● **PROBLEM REQUIREMENTS**: For each line in the records that contains "workbench", make a copy.

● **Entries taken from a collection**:
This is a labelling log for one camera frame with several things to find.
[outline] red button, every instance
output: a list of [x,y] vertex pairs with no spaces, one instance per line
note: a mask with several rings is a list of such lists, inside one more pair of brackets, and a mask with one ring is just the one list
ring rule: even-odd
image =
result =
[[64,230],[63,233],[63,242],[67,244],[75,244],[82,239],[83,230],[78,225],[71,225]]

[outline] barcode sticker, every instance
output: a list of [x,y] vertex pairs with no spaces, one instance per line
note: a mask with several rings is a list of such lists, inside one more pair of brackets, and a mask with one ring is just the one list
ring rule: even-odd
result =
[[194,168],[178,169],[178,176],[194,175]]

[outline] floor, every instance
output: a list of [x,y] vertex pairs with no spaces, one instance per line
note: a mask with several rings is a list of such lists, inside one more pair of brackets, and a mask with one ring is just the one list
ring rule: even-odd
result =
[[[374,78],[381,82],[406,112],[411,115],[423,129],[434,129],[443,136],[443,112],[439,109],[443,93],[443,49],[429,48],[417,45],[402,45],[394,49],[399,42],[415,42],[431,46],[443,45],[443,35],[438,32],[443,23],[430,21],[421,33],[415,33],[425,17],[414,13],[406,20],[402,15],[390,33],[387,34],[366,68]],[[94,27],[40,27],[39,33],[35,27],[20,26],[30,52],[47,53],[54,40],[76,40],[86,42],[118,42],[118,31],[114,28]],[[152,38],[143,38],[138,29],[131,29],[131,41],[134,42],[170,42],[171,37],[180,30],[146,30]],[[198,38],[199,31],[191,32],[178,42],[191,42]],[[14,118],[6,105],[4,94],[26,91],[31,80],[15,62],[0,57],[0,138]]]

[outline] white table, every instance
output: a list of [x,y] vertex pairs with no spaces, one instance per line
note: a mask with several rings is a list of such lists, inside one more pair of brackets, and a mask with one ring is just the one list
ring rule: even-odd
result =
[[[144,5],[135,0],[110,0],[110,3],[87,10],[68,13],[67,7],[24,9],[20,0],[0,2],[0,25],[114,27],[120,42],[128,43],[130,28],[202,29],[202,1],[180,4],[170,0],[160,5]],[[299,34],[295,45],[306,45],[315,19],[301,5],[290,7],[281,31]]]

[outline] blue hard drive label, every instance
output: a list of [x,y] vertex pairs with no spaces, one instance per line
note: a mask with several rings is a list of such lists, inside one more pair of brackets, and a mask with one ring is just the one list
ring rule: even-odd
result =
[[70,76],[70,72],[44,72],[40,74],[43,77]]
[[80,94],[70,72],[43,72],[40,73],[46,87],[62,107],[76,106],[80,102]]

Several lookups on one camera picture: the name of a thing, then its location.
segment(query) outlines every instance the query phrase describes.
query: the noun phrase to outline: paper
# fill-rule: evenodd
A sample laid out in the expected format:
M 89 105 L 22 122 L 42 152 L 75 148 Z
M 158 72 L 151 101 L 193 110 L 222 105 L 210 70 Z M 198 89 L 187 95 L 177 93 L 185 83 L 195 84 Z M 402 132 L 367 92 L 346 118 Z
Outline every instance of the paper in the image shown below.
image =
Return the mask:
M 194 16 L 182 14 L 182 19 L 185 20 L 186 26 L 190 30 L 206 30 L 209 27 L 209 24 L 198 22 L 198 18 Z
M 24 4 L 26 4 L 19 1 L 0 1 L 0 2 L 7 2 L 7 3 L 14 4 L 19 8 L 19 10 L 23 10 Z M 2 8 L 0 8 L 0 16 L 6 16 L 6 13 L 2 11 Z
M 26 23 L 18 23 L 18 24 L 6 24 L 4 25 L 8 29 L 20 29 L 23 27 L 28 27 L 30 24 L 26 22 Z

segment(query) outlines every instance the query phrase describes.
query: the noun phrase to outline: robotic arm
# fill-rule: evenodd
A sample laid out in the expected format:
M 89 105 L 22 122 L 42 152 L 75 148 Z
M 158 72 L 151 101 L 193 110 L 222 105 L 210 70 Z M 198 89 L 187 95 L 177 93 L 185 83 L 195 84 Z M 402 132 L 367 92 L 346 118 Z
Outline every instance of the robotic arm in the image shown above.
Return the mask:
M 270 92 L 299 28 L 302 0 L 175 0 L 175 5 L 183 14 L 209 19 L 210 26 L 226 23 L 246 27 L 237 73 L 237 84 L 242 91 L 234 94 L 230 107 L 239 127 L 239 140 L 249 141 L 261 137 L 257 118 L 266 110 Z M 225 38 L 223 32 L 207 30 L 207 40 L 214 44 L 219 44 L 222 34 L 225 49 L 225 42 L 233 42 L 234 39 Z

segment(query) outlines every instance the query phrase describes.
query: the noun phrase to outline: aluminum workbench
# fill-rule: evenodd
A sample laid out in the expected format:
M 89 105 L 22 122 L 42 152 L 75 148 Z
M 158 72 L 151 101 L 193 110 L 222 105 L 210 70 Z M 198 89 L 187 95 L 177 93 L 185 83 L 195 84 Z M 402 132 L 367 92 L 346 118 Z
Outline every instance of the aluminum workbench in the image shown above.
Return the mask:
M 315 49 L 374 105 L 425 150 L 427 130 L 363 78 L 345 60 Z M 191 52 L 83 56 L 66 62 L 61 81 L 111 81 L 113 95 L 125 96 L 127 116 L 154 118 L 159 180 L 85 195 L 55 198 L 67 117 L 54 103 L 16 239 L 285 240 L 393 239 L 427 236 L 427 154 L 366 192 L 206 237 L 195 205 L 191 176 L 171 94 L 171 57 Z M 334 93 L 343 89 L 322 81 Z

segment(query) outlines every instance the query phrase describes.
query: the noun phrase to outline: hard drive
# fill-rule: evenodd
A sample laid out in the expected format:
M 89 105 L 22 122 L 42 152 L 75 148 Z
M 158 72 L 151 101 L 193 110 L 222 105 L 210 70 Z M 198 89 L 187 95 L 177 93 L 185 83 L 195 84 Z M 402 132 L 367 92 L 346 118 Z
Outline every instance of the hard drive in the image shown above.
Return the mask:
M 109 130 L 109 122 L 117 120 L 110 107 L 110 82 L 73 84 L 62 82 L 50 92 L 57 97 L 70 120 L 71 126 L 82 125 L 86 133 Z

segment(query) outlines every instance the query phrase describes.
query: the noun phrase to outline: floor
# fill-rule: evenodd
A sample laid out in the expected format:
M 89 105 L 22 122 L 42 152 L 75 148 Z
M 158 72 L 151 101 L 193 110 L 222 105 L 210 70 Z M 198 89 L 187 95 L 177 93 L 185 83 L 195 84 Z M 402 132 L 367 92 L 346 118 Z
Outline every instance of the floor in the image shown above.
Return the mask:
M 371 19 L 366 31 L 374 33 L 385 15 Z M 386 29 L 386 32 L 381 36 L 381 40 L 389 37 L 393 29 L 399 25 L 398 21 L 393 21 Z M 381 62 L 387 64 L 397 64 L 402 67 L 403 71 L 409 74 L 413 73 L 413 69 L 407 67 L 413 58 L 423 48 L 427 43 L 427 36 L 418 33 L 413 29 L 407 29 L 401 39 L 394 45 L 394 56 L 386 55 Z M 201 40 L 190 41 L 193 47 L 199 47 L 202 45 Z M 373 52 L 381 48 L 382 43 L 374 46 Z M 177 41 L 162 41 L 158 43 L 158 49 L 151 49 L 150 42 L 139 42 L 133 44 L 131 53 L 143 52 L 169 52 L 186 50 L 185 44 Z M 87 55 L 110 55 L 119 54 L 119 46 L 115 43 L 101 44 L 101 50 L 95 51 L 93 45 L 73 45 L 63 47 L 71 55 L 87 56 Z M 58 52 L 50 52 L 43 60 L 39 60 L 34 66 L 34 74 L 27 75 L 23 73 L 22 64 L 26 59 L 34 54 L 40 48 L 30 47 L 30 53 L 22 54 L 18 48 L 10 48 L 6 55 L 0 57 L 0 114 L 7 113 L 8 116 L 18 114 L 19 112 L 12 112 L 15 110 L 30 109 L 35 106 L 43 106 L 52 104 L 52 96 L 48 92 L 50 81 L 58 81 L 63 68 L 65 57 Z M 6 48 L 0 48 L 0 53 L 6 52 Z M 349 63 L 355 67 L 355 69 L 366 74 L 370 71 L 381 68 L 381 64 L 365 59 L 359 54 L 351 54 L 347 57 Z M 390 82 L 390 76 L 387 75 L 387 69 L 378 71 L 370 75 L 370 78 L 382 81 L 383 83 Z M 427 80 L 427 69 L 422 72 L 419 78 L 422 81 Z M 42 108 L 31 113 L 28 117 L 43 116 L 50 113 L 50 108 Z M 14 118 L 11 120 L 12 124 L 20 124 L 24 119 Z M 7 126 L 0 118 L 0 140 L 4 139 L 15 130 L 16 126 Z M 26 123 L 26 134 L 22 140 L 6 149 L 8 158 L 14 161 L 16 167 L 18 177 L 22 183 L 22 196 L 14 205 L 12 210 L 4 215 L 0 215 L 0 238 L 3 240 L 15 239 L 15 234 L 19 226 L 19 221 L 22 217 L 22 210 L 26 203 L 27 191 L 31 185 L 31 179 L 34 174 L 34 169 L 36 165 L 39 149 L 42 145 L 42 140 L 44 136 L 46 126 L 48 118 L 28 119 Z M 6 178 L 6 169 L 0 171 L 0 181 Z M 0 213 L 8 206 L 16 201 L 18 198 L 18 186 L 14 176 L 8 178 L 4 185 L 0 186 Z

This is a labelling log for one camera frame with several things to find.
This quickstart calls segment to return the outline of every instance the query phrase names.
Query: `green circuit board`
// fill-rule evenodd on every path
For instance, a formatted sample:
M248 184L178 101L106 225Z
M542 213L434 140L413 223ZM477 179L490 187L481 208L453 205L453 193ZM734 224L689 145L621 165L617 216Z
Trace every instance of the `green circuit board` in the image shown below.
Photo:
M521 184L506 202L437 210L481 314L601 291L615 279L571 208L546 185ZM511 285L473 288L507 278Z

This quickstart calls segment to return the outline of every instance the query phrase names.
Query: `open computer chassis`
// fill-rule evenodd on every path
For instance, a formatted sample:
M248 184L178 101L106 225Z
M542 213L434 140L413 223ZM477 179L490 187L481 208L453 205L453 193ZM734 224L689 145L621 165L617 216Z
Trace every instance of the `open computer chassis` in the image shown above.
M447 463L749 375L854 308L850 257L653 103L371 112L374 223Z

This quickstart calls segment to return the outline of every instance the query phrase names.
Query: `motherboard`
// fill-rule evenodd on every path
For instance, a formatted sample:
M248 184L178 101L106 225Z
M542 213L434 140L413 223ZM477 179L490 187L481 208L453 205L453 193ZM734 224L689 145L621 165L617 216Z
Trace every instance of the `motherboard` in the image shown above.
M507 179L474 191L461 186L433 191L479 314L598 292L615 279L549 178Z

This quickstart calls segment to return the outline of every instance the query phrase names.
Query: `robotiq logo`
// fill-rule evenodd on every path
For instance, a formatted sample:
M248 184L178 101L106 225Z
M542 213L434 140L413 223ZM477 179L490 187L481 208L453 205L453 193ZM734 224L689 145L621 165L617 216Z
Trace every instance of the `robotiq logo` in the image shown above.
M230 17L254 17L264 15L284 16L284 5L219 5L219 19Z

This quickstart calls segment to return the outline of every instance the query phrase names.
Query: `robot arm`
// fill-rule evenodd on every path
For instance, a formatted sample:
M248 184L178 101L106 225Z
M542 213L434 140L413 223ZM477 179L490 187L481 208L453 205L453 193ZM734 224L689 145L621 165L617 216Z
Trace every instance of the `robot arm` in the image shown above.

● **RESPONSE TO THE EXERCISE**:
query: the noun phrase to outline: aluminum workbench
Outline every instance of the aluminum workbench in the image shown above.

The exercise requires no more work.